A diplomatic row quickly ensued after the arrest of the guards by Indian maritime authorities, who took the marines to the city of Kollam in Kerala.

Rome says the incident happened in international waters where the Indians don't have jurisdiction and that Italian nationals must be tried in Italy. However, in January India's Supreme Court rejected the Italian government's case for transferring the marines who had been out on bail since June.

The Kerala High Court granted conditional freedom to Latorre Massimiliano and Salvatore Girone on a surety of around $200,000 each and on condition they surrender their passports, The Times of India reported.

The marines also were under strict reporting orders and had to present themselves to the police daily, as well as remain within 6 miles of the main police station in Kochi -- formerly Cochin -- in Kerala.

The marines' trip to Italy was their second since their arrest in February 2012. India's Supreme Court allowed the men to go home for Christmas for two weeks, a report by the BBC said.

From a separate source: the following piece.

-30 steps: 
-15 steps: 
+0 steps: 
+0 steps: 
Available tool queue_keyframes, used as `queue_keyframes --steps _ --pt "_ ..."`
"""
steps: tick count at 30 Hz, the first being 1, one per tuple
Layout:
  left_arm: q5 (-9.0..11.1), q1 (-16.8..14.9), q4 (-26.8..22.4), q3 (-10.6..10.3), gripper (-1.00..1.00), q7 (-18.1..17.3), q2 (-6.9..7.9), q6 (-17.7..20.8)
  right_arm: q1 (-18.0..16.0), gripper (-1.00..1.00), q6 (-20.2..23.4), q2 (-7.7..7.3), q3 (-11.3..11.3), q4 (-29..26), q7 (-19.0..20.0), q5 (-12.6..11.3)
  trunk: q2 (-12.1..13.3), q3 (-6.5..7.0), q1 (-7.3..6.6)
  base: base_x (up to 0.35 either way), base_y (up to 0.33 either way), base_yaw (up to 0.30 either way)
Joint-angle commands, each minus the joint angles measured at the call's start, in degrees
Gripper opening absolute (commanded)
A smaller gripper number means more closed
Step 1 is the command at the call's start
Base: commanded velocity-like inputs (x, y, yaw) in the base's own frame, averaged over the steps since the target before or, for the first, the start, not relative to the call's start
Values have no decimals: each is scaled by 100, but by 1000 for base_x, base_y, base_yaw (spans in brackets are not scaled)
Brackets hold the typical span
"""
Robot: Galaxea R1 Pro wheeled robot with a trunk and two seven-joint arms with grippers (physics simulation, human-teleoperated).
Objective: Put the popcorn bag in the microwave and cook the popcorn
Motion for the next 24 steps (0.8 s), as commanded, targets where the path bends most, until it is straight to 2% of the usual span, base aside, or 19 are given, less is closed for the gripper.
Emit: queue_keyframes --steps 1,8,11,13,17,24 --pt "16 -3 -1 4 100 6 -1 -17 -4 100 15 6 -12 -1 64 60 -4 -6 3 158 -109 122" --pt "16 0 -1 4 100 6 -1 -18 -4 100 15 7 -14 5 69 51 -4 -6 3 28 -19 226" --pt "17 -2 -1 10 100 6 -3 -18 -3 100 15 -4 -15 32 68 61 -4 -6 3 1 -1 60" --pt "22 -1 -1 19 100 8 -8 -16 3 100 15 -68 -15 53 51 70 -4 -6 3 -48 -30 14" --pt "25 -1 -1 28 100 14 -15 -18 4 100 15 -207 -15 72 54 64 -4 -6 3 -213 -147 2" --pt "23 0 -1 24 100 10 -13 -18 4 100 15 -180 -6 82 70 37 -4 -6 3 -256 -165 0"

A civil case over the shooting deaths was settled in late April when each family of the dead fishermen accepted around $190,000 as compensation and for dropping the charges, a Press Trust of India report said.

But Indian authorities didn't drop the criminal case, for which the marines remain charged.

Italy has complained in the past of the long time Indian authorities are taking to move the case to trial.

India's External Affairs Minister Salman Khurshid said he will take up the latest developments with Italy, The Times of India reported.

"We will study and take a rightful, informed position," he said.